Saturday, December 24, 2016

Remembering a green Christmas

There was no snow in the Chicago area at Christmastime in 1952, and I was worried sick about it.

I had somehow decided that Santa's sleigh could not travel without snow. It did not enter my six-year-old mind that Santa Claus also visited places all over the world where it never snowed.

The closer it got to Christmas, the more I fretted, until finally some adult – I really don’t remember who – told me that when there is no snow, Santa Claus comes in a helicopter. A helicopter, after all, can land on a rooftop just as easily as Santa’s sleigh.

That calmed me down.

It was traditional in our family to open presents on Christmas Eve – but only after dinner and after the dishes were done. We were at Grandma and Grandpa’s house that night, and because his heavy schedule was complicated somewhat by his slightly less mystical mode of transport, Santa was to make his delivery to us relatively early in the evening so that we could open the gifts he left too.

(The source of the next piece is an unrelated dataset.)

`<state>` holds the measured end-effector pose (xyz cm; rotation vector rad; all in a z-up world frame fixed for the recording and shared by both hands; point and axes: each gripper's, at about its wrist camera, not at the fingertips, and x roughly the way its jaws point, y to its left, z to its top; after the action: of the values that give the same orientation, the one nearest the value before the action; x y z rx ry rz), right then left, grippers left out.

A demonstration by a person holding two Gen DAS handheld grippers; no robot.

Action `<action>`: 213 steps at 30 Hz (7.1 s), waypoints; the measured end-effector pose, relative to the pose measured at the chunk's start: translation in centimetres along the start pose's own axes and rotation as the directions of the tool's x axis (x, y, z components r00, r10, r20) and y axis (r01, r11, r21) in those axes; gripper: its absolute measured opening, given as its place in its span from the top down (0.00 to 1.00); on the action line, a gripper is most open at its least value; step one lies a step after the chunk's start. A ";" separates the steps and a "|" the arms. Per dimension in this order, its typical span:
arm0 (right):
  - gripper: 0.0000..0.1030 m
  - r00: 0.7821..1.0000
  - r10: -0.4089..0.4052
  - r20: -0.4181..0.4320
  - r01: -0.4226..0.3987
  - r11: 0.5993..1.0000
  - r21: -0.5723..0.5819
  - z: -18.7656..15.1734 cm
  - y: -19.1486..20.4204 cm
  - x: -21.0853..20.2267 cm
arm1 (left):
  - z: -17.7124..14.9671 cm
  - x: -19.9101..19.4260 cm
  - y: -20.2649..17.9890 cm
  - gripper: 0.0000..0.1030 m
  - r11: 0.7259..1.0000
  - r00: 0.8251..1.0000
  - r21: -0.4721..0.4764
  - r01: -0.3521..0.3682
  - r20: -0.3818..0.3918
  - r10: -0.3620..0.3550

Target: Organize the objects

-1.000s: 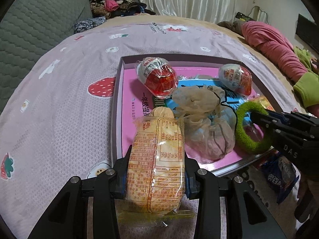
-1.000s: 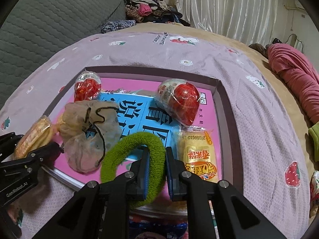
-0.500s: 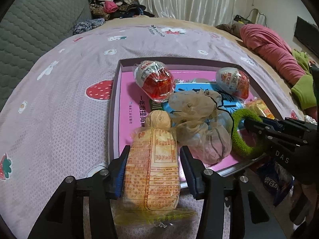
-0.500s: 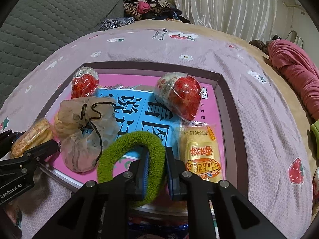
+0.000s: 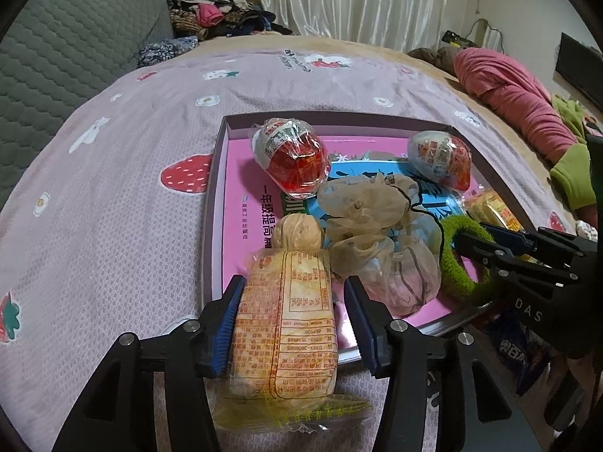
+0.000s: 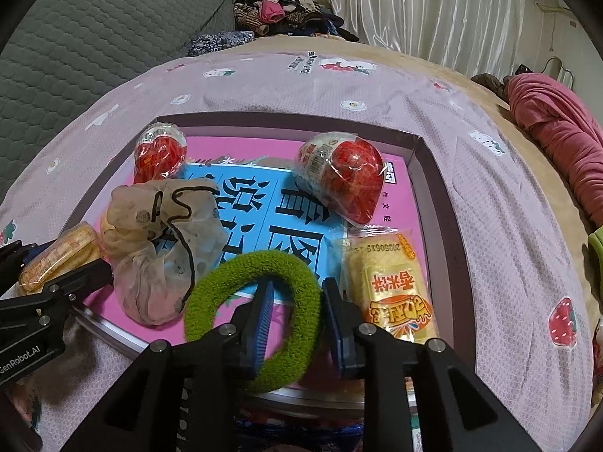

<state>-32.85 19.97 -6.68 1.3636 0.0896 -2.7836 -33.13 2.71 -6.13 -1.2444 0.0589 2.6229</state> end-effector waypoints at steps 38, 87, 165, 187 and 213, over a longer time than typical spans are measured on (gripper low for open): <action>0.26 0.998 -0.002 0.063 -0.001 0.999 0.052 0.5 -0.9 -4.2 | 1.4 -3.8 0.5 0.21 0.998 0.996 -0.023 -0.052 0.070 0.054; 0.01 0.974 -0.001 0.225 -0.009 0.999 0.041 -0.6 -1.0 -20.1 | 1.0 -18.9 -2.1 0.19 0.992 0.977 -0.036 -0.119 0.175 0.124; 0.01 0.982 0.009 0.188 -0.011 1.000 0.011 -15.8 2.7 -27.2 | -15.1 -25.9 -2.9 0.19 0.978 0.971 -0.074 -0.197 0.124 0.205; 0.01 0.985 0.009 0.171 -0.015 0.999 0.032 -17.5 2.4 -24.3 | -16.3 -22.7 -2.4 0.19 0.980 0.976 -0.069 -0.189 0.092 0.195; 0.01 0.991 0.006 0.137 -0.012 0.999 0.044 -18.7 2.0 -21.2 | -17.6 -20.0 -2.4 0.19 0.982 0.980 -0.058 -0.179 0.073 0.183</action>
<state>-5.03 19.54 -1.42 1.1737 0.0171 -2.8783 -7.09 -1.31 -1.84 -1.2039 0.0957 2.8432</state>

I was sitting at the kitchen table with my aunt and my father and probably some other people I don’t now recall, nearly unable to endure the excitement, when suddenly -- I heard it! I heard the helicopter! Santa was here!

Just as suddenly, the sound of the helicopter stopped. Wide-eyed, I waited nearly breathless, listening to the relative silence. Then again, the helicopter’s engine started, but after a few seconds, it was gone.

It was magical.

It was my grandfather in the basement, starting and stopping an outboard motor he had set up in a large drum of water.